WORK INSTRUCTIONS: An exact reproduction of the listing is wanted, with the pictures dropped.

DATASET SECTION:
────────────────────

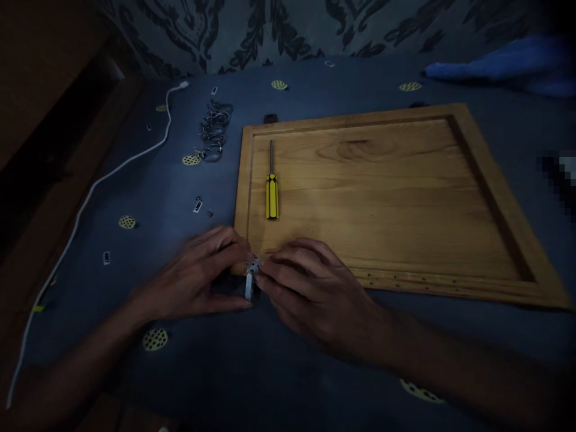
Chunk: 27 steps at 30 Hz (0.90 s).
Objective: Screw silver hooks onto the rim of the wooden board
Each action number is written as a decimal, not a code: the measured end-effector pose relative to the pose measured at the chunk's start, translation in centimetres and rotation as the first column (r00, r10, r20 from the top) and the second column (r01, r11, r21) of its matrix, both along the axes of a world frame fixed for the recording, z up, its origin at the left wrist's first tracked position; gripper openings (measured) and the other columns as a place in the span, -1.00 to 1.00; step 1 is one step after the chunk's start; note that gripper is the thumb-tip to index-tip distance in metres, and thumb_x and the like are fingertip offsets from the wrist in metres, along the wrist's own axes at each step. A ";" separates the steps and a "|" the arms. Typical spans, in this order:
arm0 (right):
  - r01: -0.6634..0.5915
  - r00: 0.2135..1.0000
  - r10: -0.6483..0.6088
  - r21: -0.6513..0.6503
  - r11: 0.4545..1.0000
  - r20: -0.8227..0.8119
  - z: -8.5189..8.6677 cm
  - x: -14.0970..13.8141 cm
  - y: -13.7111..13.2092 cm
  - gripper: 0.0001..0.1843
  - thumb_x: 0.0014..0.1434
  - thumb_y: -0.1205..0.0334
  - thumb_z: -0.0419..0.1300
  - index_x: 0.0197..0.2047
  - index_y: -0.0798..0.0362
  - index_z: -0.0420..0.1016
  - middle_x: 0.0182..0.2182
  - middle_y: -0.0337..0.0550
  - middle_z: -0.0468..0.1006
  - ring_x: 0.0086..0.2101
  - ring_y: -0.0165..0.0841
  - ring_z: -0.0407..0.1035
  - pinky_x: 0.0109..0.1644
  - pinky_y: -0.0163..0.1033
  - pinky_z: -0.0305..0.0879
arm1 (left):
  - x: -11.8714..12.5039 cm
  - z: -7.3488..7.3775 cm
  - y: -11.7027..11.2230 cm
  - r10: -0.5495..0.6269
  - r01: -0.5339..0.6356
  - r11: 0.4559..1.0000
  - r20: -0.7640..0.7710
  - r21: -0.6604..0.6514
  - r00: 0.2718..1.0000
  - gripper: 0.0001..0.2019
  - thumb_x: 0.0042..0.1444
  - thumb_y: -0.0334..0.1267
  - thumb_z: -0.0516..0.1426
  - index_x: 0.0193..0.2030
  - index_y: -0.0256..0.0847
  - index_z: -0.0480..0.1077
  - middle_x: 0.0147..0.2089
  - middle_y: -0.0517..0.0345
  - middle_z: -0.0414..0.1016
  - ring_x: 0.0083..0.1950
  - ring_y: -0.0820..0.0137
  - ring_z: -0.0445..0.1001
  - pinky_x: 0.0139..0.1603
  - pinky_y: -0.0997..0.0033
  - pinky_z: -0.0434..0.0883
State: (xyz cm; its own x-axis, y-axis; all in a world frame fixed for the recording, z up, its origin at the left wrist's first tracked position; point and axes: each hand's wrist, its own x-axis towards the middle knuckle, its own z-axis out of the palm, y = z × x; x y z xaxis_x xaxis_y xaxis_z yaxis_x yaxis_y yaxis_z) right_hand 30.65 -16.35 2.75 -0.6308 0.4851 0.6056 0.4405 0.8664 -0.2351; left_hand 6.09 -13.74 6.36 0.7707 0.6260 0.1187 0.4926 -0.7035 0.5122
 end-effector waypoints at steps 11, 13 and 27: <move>0.003 1.000 -0.003 0.012 1.000 0.007 0.1 -0.1 0.1 -0.74 0.42 0.42 0.09 -0.11 0.14 0.64 -0.21 -0.16 0.70 -0.11 -0.27 0.45 0.12 -0.05 0.37 | 0.0 0.1 0.0 0.010 -0.010 1.000 0.012 0.003 1.000 -0.59 0.36 0.09 0.20 0.10 -0.20 0.39 -0.12 0.09 0.46 -0.11 0.30 0.47 -0.09 0.31 0.47; 0.003 1.000 -0.003 0.010 1.000 0.010 0.0 -0.1 0.1 -0.73 0.43 0.42 0.09 -0.11 0.11 0.64 -0.21 -0.16 0.70 -0.11 -0.28 0.45 0.12 -0.06 0.37 | 0.0 0.1 0.0 0.011 -0.011 1.000 0.013 0.003 1.000 -0.59 0.36 0.09 0.21 0.10 -0.21 0.40 -0.12 0.09 0.46 -0.11 0.30 0.47 -0.10 0.31 0.47; -0.006 1.000 0.006 -0.012 1.000 0.015 0.0 0.0 0.1 -0.79 0.38 0.43 0.14 -0.09 0.17 0.63 -0.19 -0.13 0.68 -0.09 -0.24 0.43 0.17 -0.04 0.31 | 0.1 0.2 0.1 0.018 -0.018 1.000 0.029 -0.013 0.999 -0.61 0.34 0.08 0.23 0.08 -0.19 0.43 -0.10 0.08 0.50 -0.10 0.28 0.49 -0.09 0.27 0.49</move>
State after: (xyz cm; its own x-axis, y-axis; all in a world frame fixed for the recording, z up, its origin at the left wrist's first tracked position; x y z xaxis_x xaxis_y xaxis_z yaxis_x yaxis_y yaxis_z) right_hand 30.67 -16.27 2.75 -0.6432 0.4884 0.5898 0.4386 0.8663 -0.2390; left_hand 6.23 -13.65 6.55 0.7558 0.6412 0.1326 0.4898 -0.6881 0.5354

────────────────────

RESPONSE BELOW:
Chunk: 27 steps at 30 Hz (0.90 s).
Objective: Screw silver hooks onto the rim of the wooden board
Each action number is written as a decimal, not a code: the measured end-effector pose relative to the pose measured at the chunk's start, translation in centimetres and rotation as the first column (r00, r10, r20 from the top) and the second column (r01, r11, r21) of its matrix, both along the axes of a world frame fixed for the recording, z up, its origin at the left wrist's first tracked position; gripper openings (measured) and the other columns as a place in the span, -1.00 to 1.00; step 1 is one step after the chunk's start; note that gripper is the thumb-tip to index-tip distance in metres, and thumb_x and the like are fingertip offsets from the wrist in metres, along the wrist's own axes at each step. A ";" separates the steps and a "|" the arms. Typical spans, in this order:
arm0 (right):
  - r01: -0.6634..0.5915
  - r00: 0.2135..1.0000
  - r10: -0.6483..0.6088
  - r21: -0.6513..0.6503
  - r11: 0.4545..1.0000
  - r20: -0.8227..0.8119
  - z: -8.5189..8.6677 cm
  - x: -14.0970..13.8141 cm
  - y: -13.7111..13.2092 cm
  - gripper: 0.0001..0.1843
  - thumb_x: 0.0014..0.1434
  - thumb_y: -0.1205..0.0334
  - thumb_z: -0.0419..0.1300
  - index_x: 0.0197..0.2047
  - index_y: -0.0798..0.0362
  - index_z: -0.0420..0.1016
  - middle_x: 0.0182..0.2182
  - middle_y: -0.0337..0.0550
  - middle_z: -0.0468..0.1006
  - ring_x: 0.0086..0.2101
  - ring_y: -0.0165..0.0841
  - ring_z: -0.0407..0.1035
  - pinky_x: 0.0109..0.1644
  - pinky_y: -0.0163..0.1033
  - pinky_z: -0.0305..0.0879
arm1 (left):
  - x: -11.8714..12.5039 cm
  - z: -7.3488..7.3775 cm
  - y: -11.7027..11.2230 cm
  - r10: -0.5495..0.6269
  - r01: -0.5339..0.6356
  - r11: 0.4559..1.0000
  - r20: -0.7640..0.7710
  - r21: -0.6604..0.6514
  - r00: 0.2718..1.0000
  - gripper: 0.0001..0.2019
  - thumb_x: 0.0042..0.1444
  - thumb_y: -0.0334..0.1267
  - thumb_z: -0.0516..0.1426
  - index_x: 0.0193..0.2030
  - index_y: -0.0256..0.0847
  - index_z: -0.0480..0.1077
  - middle_x: 0.0147..0.2089
  - middle_y: -0.0517..0.0345
  - middle_z: -0.0414..0.1016
  - ring_x: 0.0083..0.1950
  - ring_y: -0.0820..0.0137
  - ring_z: -0.0445..0.1001
  - pinky_x: 0.0139..0.1603
  - pinky_y: -0.0997..0.0033
  - pinky_z: -0.0434..0.0883
State: (xyz cm; its own x-axis, y-axis; all in a world frame fixed for the recording, z up, its origin at the left wrist's first tracked position; point and axes: each hand's wrist, its own x-axis towards the middle knuckle, its own z-axis out of the palm, y = z × x; x y z xaxis_x xaxis_y xaxis_z yaxis_x yaxis_y yaxis_z) right_hand 30.65 -16.35 2.75 -0.6308 0.4851 0.6056 0.4405 0.8664 -0.2351; left_hand 6.09 -13.74 6.36 0.7707 0.6260 0.1187 0.4926 -0.7035 0.5122
 end-effector waypoints at steps 11, 13 and 27: <move>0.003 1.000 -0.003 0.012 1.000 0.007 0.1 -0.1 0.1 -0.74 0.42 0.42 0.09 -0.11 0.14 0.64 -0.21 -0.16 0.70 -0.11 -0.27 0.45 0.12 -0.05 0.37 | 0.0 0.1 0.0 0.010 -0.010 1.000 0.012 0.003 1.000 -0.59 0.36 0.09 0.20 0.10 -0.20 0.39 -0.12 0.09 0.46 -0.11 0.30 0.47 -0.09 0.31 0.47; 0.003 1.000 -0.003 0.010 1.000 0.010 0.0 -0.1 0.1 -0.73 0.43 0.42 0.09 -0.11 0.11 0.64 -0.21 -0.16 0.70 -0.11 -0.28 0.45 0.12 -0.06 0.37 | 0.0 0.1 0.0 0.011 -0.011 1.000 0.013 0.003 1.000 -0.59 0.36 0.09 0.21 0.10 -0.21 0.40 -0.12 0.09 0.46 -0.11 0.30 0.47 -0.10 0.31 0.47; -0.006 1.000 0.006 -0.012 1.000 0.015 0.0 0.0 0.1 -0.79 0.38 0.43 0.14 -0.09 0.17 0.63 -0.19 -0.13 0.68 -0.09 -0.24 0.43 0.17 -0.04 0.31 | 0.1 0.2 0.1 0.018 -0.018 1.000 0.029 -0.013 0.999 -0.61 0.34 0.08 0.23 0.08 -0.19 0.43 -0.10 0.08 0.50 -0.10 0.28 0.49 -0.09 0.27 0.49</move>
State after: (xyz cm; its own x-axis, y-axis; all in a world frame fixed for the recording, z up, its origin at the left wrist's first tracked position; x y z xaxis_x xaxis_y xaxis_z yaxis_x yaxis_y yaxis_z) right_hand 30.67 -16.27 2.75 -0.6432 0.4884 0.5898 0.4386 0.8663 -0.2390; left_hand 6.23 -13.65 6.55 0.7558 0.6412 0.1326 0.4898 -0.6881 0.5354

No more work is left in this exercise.